In an interview for Le Monde in March 2020, Italian political philosopher Giorgio Agamben said, “The epidemic has made clear that the state of exception to which our governments have actually accustomed us for quite some time, has become the normal condition. . . . A society that exists in a perennial state of emergency cannot be free.” Agamben had written previously about the concept of “the state of exception” in reference to the “war on terror” and the way that the threat of terrorism served to justify the suspension of civil liberties for a certain group of people. For Agamben, the novel coronavirus was simply a fresh occasion for a similar approach. Leaders used the threat of impending death and catastrophe to give the government extraordinary powers in order to defeat the enemy.

Nearly two years after Agamben spoke to Le Monde, we remain in this state of exception. It is easy to be pessimistic about the future. However, in the foreword to Where Are We Now? (2021), a collection of pandemic reflections, Agamben strikes a different note. 

What accounts for the strength of the current transformation is also . . . its weakness. . . . For decades now, institutional powers have been suffering a gradual loss of legitimacy. These powers could mitigate this loss only through the constant evocation of states of emergency. . . . For how long . . . can the present state of exception be prolonged?

Agamben’s question is a good one. A state of emergency is unstable by definition. 

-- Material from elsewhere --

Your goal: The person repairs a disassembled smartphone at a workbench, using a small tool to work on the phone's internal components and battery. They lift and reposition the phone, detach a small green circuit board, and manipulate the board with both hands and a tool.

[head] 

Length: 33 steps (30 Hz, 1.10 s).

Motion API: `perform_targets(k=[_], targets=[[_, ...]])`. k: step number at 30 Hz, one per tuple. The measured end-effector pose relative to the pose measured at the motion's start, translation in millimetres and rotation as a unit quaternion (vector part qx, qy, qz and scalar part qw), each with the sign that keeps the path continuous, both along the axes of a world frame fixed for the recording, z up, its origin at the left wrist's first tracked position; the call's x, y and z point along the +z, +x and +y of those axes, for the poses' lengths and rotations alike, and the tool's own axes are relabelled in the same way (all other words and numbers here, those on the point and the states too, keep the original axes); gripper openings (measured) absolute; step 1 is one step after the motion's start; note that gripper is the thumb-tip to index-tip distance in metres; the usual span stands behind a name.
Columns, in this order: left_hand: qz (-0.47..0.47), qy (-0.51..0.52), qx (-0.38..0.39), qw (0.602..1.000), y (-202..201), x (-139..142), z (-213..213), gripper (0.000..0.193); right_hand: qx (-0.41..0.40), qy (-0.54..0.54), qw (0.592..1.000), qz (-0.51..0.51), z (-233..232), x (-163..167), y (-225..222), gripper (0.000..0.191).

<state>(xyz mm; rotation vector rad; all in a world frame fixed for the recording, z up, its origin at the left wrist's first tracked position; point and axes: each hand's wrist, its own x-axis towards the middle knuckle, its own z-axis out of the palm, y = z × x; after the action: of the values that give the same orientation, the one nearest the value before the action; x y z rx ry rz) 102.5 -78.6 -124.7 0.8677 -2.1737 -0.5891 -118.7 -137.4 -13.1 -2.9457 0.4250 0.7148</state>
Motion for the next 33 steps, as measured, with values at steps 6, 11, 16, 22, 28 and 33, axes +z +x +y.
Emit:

The current protests against vaccine mandates in Canada reveal that government authority and legitimacy are more fragile than we ordinarily suppose. For in emergencies, it is not only governments who respond. The Canadians who are protesting vaccine restrictions also appeal to extraordinary circumstances to justify their actions. After Canadian prime minister Justin Trudeau complained that the protesters “are trying to blockade our economy, our democracy, and our fellow citizens' daily lives,” the Babylon Bee published an apt headline: “Trudeau Demands Protesters Stop Shutting Down City So That He Can Shut Down City.” Governments who claim that circumstances require extraordinary measures may find that their citizens also take extraordinary measures.

Governments cannot have it both ways: Ordinary times carry with them ordinary constitutional constraints on government action and ordinary obligations to obey and comply. If governments appeal to a permanent state of exception to elude the former, it will find that more and more people consider themselves free of the latter.

That is why, for the sake of constitutional order and legitimacy, government claims for extraordinary powers must cease. Now that the deadliest phase of the pandemic has passed, the real emergency, at this point, is the permanent appeal to emergency. The urgent need is for governments to abandon urgency and return to the slow, steady business of governance. Good jurisprudence and government depend on a return to precedented times. As it is, too many governments are paying the mortgage on their extraordinary powers with the capital of their legitimacy. If they persist for much longer, some may begin to find that both have been spent.

Graham Shearer is a doctoral student at Union Theological College in Belfast and a fellow of the Chalmers Institute.